One dimensional approach to predict the performance of high pressure multi-stage axial turbine considering air cooling and diffuser performance

This paper provides an improved 1D mid-span program to quickly grasp the off-design characteristic of modern axial turbines. The improvements are mainly focused on cooling, diffuser and the calculation of choke condition. Disk cooling and blade cooling air mixing are considered in detail. A 1D diffuser model that considers the effects of area change, heat transfer, and friction is added so that a realistic boundary condition at the turbine outlet can be obtained. A choke routine that enables the assessment of choked flow up to limit load conditions is introduced to avoid the shortcoming that the calculation method fails to converge near or at the initial choking mass flow rate.

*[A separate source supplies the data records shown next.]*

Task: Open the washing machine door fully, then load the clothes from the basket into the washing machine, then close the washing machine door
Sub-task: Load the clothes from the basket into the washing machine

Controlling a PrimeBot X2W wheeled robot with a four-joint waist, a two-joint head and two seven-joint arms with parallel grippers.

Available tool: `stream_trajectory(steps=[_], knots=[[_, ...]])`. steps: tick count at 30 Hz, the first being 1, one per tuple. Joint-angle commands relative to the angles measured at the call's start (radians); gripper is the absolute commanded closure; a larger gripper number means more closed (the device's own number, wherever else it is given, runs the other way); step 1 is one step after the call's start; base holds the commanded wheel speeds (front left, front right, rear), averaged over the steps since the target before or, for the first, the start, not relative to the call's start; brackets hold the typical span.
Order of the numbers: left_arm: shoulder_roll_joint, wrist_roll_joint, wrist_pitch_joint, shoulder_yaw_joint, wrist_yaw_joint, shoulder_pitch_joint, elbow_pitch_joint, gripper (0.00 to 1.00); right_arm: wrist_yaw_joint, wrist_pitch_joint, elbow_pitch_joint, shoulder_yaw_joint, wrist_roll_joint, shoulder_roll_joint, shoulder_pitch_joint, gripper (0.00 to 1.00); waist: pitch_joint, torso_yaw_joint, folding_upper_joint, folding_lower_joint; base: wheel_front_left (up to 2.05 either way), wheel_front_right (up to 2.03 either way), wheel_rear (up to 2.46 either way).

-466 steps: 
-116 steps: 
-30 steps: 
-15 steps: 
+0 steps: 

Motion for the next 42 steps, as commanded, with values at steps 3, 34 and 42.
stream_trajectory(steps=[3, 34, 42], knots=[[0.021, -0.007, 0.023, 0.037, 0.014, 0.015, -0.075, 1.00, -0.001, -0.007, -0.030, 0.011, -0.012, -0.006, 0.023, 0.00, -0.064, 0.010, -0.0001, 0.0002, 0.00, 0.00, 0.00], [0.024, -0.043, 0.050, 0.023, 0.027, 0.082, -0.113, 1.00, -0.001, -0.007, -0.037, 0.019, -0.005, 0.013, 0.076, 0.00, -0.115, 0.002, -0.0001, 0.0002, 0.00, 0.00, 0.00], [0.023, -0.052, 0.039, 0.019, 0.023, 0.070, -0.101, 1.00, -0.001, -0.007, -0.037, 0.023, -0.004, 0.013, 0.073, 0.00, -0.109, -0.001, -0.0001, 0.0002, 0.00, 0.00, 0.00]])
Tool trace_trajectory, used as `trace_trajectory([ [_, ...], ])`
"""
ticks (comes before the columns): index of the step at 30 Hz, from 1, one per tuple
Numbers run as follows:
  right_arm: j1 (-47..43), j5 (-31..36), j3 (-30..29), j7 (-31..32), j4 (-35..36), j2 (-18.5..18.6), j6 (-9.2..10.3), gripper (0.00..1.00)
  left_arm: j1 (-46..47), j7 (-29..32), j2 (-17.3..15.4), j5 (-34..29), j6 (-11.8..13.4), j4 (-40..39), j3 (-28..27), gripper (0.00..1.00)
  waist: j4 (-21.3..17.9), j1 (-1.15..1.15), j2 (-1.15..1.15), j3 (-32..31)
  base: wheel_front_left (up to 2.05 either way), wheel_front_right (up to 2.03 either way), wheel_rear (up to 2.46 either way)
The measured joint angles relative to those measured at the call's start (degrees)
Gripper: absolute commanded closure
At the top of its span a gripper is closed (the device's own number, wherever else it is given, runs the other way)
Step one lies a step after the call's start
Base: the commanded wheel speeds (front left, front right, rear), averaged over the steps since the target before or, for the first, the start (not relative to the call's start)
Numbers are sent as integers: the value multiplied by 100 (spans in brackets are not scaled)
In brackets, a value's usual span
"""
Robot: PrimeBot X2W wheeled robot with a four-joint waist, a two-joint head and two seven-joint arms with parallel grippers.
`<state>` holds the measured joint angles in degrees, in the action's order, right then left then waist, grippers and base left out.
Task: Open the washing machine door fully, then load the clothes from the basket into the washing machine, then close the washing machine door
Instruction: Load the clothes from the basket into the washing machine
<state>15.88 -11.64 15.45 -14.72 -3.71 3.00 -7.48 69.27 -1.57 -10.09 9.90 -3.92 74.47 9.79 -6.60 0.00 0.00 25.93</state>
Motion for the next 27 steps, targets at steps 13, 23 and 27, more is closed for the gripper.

Flexible modules for losses, deviation, and mixing models are built-in to increase the accuracy and versatility of the program. This work is of great value because few programs take cooling and diffuser into account in such detail when calculating turbine performance in the form of maps. The salient issues presented here deal first with the construction of the turbine performance prediction program. The validation of the code is first performed on public data for a five-stage low pressure turbine (LPT). The results show that the efficiency relative errors with the experimental value is in the range of −(0.11%−1.64%), which is within acceptable limits. Then, the performance of GE PG9351FA transonic axial turbine is estimated using this program. This industrial axial turbine is predicted for the first time in a form of turbine performance maps in open literature and the obtained performance map is very useful for the simulation of gas turbine.